李卫民皱眉道:“真是他!”
“李有才虽然犯过错误,可毕竟在大河村干了十年村长,而且又走通了某些人的门路,得到了县里的认可,卫民,面对现实吧。”
李卫民重重地朝地上吐了一口浓痰,骂道:“老瘪犊子还真能钻营,这么快又回到村长的位置上。”

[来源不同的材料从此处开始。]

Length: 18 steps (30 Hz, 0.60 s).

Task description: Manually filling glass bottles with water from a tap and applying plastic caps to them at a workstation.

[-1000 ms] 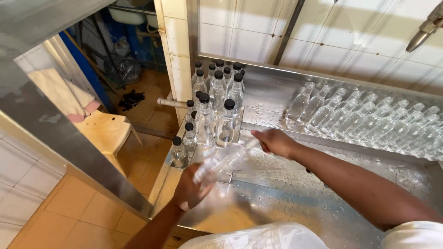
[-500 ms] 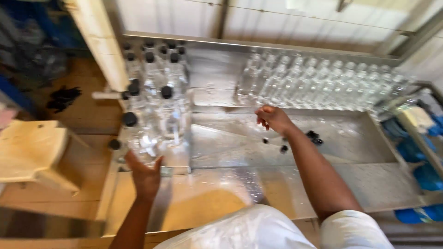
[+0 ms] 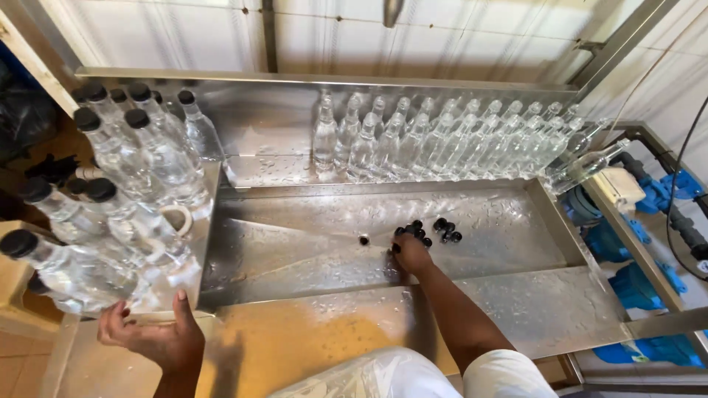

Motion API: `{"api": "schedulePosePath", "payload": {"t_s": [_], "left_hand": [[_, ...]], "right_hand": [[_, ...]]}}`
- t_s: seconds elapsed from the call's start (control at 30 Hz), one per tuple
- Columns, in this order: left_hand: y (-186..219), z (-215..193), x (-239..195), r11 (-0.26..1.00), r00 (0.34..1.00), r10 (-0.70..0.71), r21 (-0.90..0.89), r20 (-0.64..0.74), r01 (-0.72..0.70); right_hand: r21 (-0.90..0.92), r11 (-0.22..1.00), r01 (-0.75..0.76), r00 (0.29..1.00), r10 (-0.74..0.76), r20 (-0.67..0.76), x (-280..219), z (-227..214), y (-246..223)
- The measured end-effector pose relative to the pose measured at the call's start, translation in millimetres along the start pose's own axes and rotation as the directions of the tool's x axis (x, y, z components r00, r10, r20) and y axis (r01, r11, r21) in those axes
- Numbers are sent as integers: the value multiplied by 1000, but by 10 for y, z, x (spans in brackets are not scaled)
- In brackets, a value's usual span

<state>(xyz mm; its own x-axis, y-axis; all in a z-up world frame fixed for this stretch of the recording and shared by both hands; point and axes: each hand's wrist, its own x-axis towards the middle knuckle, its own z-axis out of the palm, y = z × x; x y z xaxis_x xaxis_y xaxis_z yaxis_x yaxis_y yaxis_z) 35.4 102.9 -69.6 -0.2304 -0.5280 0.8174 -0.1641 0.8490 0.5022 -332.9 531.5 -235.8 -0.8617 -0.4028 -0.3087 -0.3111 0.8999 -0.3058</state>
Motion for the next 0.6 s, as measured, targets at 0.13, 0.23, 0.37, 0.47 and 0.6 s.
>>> {"api": "schedulePosePath", "payload": {"t_s": [0.13,0.23,0.37,0.47,0.6], "left_hand": [[244,381,-134,996,1000,20,-87,-7,-20],[435,574,-268,991,991,-68,-111,112,81],[656,756,-272,988,960,-81,-109,266,113],[718,808,-265,981,915,-166,-31,369,190],[784,684,-274,983,915,-166,-10,368,182]], "right_hand": [[845,517,-141,989,103,102,-49,-850,-258],[787,532,-312,938,42,344,204,-1167,-365],[378,924,63,996,-82,33,554,-1679,-955],[158,936,314,907,-247,-340,774,-2384,-1628],[-196,895,401,707,-439,-554,1736,-2553,-1860]]}}
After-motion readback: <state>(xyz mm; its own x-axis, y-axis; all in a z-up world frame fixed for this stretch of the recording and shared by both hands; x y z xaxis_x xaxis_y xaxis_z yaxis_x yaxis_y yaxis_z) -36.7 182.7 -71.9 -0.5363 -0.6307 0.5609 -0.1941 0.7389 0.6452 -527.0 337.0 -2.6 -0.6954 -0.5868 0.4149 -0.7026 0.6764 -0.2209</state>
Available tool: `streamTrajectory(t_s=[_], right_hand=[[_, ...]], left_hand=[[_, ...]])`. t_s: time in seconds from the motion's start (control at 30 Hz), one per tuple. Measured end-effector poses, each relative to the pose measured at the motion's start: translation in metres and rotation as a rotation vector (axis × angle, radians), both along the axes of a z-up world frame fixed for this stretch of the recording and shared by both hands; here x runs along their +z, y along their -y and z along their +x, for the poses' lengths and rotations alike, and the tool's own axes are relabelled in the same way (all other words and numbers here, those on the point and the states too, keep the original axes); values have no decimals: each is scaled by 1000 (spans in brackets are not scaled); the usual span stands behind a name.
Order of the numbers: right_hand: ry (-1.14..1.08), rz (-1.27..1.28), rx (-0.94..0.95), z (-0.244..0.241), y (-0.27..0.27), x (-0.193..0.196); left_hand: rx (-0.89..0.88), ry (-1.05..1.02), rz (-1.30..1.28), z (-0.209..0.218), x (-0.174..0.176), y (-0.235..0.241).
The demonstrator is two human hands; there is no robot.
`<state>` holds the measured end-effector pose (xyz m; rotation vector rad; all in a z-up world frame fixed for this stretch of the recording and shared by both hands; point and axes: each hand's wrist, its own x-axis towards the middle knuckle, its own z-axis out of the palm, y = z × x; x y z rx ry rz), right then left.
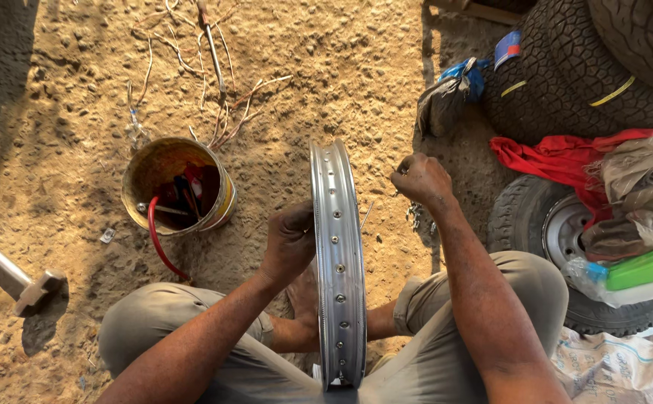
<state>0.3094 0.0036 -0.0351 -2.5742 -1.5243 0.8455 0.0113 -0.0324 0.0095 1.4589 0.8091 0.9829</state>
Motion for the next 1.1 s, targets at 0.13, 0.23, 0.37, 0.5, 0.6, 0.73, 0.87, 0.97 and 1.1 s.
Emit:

徐海涛语带双关道:“能下去,自然也能上来,同道,他能上去,也能再把他给拉下来,懂了吗?”
李卫民眉头稍缓。
对于徐海涛的言外之意,李卫民自然是明白的。
暂时妥协,接受眼前现实。
先让李有才得意几天。
寻找机会再把李有才给揪下来。
到那个时候,重新把田铁匠推上去就是。
正像徐海涛刚才说的,能下去,也有机会再上去。
上去以后能不能坐稳,这可不好说了。
“妥协的艺术,算是被这些人玩得明明白白。”
李卫民露出自嘲苦笑。
罗青山是好人,但同时他还是干部。
不懂得权衡利弊,妥协退让。
罗青山拿什么管理曾经的万人大厂。
对李卫民来说,江湖不是打。打杀杀。
对罗青山这类干部而言,斗争也不是非得你死我活。
上午十点钟,两辆吉普车开进大河村。
刚刚过完五十岁生日的副县首杨友德,带着多名随从人员从车里下来。
不多时,李卫民,徐海涛,田铁匠,李有才,村里的几位生产队长全部进入大队会议室。
杨友德代表县里宣布撤掉田铁匠的村长一职,前任村长李有才暂代村长。
“感谢领导对我的信任,给了我将功赎罪,为贫下农们服务的机会。”
李有才眉飞色舞地向县里来的干部鞠躬保证。
冠冕堂皇的屁话讲了一大堆。
保证今年将大河村的粮食产量,再次提升上去。
几位生产队长看向李有才,目光中充满了复杂。
谁也没有想,李有才的生命力这么顽强。
李有才被打入低谷,一下子又跳了上去。